--- DATA FOR REVIEW Enclosed Below ---

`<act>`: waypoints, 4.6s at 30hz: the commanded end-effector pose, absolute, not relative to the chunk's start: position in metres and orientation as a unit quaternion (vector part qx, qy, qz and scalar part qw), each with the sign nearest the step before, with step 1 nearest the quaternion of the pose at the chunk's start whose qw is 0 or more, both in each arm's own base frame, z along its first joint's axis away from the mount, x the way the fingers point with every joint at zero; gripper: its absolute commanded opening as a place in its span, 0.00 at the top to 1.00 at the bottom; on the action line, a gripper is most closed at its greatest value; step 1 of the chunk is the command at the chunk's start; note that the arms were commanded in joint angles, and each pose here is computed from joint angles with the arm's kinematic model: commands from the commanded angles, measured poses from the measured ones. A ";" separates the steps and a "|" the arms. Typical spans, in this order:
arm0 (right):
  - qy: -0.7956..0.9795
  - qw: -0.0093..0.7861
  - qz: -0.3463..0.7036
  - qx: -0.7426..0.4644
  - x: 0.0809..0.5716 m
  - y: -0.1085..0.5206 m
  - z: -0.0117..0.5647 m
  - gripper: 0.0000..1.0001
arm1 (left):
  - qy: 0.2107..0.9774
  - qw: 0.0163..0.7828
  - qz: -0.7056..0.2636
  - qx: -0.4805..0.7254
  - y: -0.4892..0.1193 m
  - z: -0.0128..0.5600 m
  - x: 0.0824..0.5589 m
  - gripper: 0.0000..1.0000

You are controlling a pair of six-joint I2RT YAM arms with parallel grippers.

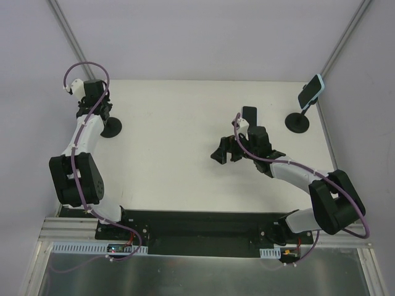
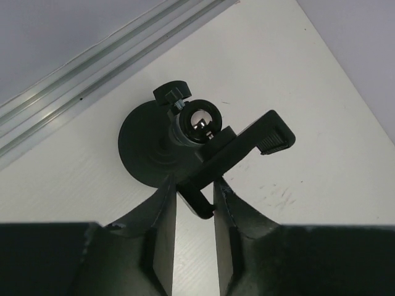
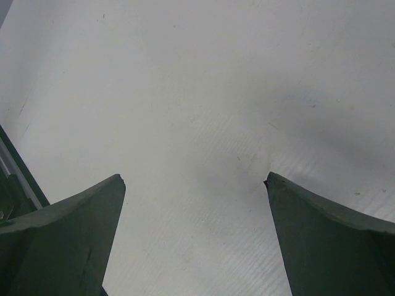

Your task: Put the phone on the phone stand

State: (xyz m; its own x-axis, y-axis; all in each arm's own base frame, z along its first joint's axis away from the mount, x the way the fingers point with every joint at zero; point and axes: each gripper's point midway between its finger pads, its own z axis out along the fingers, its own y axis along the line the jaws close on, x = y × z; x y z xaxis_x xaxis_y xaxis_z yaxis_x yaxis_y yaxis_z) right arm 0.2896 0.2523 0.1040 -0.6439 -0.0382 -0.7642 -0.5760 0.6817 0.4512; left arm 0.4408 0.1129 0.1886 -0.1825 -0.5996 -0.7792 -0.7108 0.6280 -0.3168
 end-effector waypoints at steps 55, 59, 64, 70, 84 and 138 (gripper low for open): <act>0.863 0.496 0.091 0.022 0.346 0.138 0.102 0.00 | 0.867 0.304 -0.297 0.258 -0.232 0.178 0.284 0.37; 0.885 0.445 0.088 0.104 0.370 0.114 0.099 0.00 | 0.863 0.322 -0.295 0.253 -0.228 0.189 0.281 0.17; 0.915 0.385 0.030 0.113 0.392 0.086 0.101 0.03 | 0.855 0.366 -0.276 0.242 -0.216 0.210 0.279 0.14; 0.944 0.318 0.054 0.073 0.438 0.094 0.096 0.03 | 0.837 0.423 -0.262 0.227 -0.203 0.236 0.275 0.14; 0.971 0.234 0.036 0.044 0.474 0.112 0.053 0.03 | 0.811 0.461 -0.282 0.224 -0.201 0.264 0.263 0.14; 0.972 0.225 -0.055 0.044 0.525 0.113 0.060 0.03 | 0.821 0.453 -0.269 0.221 -0.199 0.253 0.269 0.14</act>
State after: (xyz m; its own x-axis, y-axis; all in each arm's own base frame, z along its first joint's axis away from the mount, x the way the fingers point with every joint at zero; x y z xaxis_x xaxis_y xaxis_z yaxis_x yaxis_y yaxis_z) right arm 0.5240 0.1287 0.0405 -0.8907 0.0683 -0.4495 0.0842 0.9963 -0.0153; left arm 0.2668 -0.1967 0.2488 -0.5210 0.1179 -0.8454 0.5944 0.7609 -0.2602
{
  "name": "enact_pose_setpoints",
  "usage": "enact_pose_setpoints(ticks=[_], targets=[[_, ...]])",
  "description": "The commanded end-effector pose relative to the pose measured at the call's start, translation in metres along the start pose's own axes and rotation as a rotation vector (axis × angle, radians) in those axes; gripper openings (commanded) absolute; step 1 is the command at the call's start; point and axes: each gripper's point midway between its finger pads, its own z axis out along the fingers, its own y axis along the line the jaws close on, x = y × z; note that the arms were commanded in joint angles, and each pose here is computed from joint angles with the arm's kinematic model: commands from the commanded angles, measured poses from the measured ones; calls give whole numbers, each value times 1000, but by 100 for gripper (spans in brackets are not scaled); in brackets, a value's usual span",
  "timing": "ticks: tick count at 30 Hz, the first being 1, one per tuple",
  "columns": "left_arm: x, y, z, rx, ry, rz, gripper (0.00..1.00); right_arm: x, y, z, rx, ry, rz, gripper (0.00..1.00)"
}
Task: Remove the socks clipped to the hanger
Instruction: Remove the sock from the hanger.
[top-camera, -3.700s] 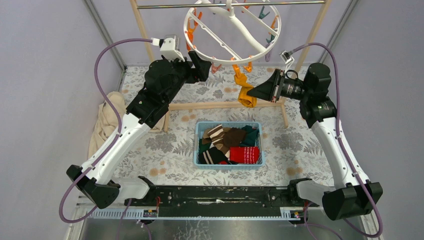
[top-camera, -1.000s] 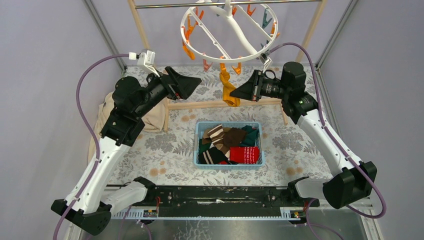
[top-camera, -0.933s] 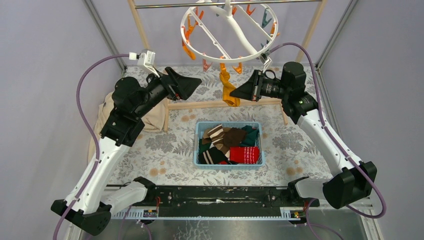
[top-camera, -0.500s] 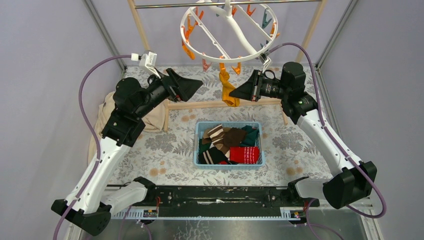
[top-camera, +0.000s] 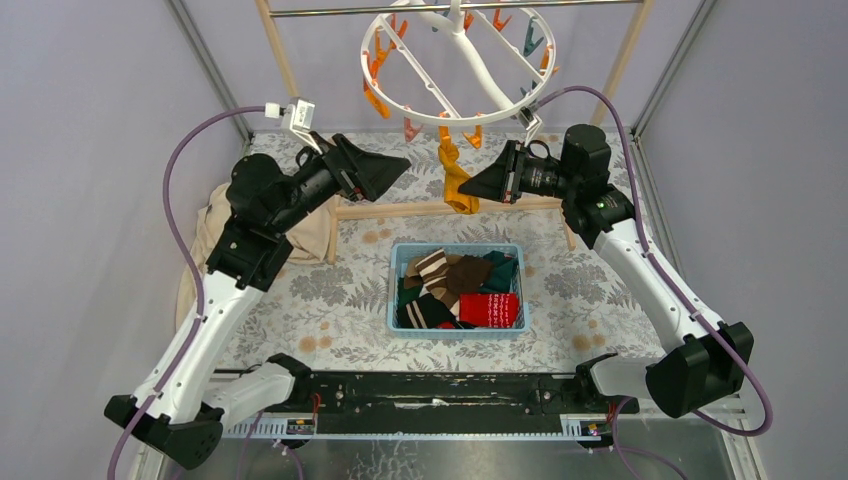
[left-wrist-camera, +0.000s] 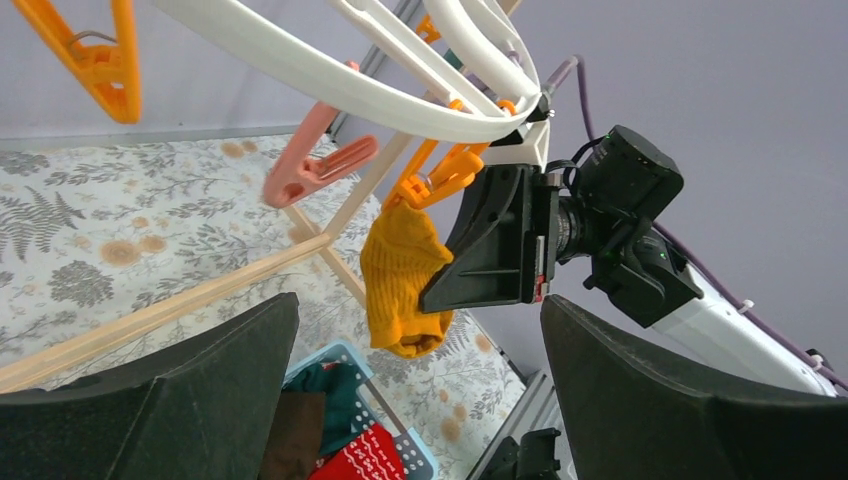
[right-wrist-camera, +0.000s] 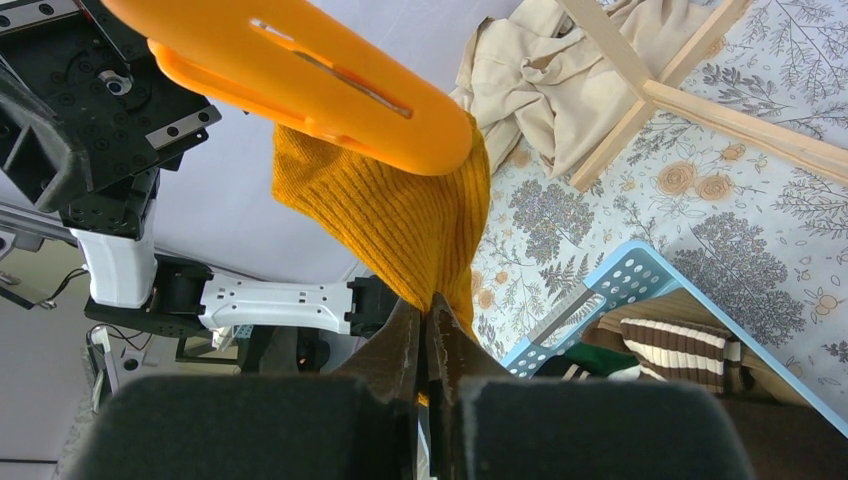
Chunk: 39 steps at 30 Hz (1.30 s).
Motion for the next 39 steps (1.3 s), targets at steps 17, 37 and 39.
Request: enact_pose_setpoints(ticks=[17,37,39], targets=[[23,-33,49,125,-9,91,96,-7,21,-4,-32,-41,-55,0],[32,-14,76,79,-51,385,96,-5,21,-5,-30,-31,-55,0],[31,-16,78,94,-56,404,96,-5,21,-5,-29,-31,-56,0]])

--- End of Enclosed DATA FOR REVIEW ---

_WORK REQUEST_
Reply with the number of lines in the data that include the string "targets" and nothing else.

_OUTPUT FOR THIS TASK_
3